- From: Pierre-Antoine Champin <pierre-antoine.champin@liris.cnrs.fr>
- Date: Wed, 20 Jul 2011 18:26:30 +0200
- To: "public-rdf-wg@w3.org" <public-rdf-wg@w3.org>
Hi all, it seems that I could not make myself clear during today's telecon, on my concern about making N-Triples utf-8 compliant. Don't get me wrong: I would *love* to see N-Triples support utf-8 (and get the universe rid of ASCII, for that matter ;) But my concern is that: * N-Triples will still support \uXXXX escaping * so there would be several ways to serialize a literal in N-Triples I could perfectly live with that, but I think that one use-case of N-Triples is to be processed by RDF-unaware tools, such as grep, sed or sort. I know those tools have perfect utf-8 support; but they don't know that "\u00e9" is the same as "é". So if I'm grep'ing an N-Triples file for the string "trouvé", I may miss it if it is spelled "trouv\u00e9". And if I'm sort'ing the triples, the escaped characteres will not be interpreted, and so get wrongly sorted.

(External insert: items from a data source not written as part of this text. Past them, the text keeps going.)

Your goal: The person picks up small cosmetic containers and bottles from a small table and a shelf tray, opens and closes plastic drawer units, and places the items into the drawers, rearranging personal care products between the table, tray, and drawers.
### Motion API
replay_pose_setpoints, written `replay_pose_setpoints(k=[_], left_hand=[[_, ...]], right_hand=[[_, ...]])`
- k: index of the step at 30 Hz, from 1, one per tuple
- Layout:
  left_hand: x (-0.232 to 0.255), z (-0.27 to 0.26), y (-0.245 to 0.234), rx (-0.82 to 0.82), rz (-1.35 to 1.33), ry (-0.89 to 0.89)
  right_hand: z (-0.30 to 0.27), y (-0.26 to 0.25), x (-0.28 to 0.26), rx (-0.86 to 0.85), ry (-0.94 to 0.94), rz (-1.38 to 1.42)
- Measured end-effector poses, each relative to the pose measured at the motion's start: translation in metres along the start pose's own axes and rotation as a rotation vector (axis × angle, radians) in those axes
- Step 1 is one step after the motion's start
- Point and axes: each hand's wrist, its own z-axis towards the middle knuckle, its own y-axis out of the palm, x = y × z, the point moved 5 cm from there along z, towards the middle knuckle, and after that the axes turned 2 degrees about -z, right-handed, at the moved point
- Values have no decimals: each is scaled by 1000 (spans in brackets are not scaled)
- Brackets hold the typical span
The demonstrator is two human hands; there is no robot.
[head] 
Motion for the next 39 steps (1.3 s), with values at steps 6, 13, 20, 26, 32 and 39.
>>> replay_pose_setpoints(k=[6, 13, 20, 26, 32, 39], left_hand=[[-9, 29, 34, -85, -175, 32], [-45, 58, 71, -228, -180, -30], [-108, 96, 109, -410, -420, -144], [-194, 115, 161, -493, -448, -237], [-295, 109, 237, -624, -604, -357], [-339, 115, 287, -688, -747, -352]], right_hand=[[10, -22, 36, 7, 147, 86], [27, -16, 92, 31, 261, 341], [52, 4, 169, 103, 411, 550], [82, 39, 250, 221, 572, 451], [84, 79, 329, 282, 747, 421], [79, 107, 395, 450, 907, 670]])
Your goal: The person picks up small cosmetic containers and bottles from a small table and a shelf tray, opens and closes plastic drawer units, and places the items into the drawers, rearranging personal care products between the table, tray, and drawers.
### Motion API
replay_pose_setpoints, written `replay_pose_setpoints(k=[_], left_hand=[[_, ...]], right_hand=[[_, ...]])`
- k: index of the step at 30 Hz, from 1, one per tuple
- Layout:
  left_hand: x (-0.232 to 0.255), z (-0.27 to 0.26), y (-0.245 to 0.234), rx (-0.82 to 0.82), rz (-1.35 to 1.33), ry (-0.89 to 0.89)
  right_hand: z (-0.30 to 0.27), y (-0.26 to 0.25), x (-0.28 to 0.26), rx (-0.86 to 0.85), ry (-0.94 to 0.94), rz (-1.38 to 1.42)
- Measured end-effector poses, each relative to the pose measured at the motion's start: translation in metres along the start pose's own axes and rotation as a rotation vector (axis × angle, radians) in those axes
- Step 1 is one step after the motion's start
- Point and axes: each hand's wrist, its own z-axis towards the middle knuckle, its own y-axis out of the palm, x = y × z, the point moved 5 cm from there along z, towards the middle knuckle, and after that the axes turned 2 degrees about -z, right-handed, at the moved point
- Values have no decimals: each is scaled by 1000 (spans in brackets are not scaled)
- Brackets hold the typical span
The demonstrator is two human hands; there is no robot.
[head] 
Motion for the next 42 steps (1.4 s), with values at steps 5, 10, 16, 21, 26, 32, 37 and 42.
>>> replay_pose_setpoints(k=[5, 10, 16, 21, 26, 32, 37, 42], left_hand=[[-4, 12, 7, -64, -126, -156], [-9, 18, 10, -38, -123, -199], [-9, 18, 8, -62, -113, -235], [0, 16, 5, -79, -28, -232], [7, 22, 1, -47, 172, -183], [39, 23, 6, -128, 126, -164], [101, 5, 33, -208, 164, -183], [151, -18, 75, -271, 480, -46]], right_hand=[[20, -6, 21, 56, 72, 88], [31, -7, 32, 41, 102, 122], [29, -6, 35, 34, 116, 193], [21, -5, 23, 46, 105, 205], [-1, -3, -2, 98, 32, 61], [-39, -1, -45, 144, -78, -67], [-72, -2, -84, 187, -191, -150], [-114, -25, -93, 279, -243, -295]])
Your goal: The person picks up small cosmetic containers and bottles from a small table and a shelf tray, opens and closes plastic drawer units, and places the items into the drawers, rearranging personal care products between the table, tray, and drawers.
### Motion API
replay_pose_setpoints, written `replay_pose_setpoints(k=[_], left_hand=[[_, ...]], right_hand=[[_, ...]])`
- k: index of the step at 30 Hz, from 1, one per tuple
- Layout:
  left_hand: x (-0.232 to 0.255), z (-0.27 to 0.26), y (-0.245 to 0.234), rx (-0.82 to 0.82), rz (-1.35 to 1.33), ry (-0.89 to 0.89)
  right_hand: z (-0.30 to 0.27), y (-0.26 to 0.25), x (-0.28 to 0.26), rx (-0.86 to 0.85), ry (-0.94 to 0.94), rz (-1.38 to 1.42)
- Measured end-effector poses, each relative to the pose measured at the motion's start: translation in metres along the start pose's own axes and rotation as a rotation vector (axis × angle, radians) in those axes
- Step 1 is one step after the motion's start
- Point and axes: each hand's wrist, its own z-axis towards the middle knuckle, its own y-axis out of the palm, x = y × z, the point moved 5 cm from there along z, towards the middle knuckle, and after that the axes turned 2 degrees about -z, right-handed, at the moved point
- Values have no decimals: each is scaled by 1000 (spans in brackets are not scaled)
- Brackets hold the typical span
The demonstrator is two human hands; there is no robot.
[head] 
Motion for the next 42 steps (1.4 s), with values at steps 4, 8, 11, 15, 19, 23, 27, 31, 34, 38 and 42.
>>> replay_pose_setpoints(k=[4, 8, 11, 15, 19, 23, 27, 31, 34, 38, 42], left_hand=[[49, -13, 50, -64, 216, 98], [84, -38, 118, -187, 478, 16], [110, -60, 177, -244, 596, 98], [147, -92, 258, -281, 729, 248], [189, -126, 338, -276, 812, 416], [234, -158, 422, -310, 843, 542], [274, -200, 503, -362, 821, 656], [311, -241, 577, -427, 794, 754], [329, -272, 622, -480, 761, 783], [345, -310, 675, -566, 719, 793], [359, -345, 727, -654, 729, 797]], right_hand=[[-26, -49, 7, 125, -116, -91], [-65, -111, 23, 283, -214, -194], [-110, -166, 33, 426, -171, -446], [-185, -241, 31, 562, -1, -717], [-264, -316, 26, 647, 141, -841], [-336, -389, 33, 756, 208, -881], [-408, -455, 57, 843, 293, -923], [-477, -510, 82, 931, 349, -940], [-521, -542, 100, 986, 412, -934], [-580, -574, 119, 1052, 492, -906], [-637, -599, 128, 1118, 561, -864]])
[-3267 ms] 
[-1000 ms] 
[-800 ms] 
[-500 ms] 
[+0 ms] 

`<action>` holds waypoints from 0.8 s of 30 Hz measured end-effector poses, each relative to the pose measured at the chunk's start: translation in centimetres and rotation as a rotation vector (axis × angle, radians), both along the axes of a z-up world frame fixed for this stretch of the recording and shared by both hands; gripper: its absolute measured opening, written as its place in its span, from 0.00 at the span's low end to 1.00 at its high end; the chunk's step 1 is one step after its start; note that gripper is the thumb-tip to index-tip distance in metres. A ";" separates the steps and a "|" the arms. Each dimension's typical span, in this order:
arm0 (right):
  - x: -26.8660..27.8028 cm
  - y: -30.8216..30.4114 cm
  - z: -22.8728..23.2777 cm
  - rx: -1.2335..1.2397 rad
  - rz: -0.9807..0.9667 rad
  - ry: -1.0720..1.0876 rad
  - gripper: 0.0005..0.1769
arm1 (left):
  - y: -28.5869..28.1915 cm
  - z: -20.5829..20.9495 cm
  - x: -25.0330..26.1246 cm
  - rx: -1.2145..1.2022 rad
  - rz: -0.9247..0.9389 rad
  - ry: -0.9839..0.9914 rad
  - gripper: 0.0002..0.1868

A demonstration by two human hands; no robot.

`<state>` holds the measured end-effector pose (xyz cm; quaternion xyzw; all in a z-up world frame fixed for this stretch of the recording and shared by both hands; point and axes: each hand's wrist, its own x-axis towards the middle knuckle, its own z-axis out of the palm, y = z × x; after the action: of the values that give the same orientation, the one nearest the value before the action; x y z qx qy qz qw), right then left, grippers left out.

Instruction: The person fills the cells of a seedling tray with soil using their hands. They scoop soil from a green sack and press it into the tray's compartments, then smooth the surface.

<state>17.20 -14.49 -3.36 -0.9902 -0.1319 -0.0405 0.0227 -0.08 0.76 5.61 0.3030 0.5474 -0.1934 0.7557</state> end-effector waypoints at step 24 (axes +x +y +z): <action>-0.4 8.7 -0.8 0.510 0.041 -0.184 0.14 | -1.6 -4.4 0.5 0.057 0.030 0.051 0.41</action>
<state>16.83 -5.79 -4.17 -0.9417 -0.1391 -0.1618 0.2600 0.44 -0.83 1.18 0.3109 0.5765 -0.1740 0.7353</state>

This is my concern in making N-Triples utf-8 compliant: we loose the good property it had to have exactly one way of serializing a given graph. Would that be possible to specify that \uXXXX escaping can only be used in ASCII files, while UTF-8 files *must* use the UTF-8 encoding? pa
Received on Wednesday, 20 July 2011 16:27:14 UTC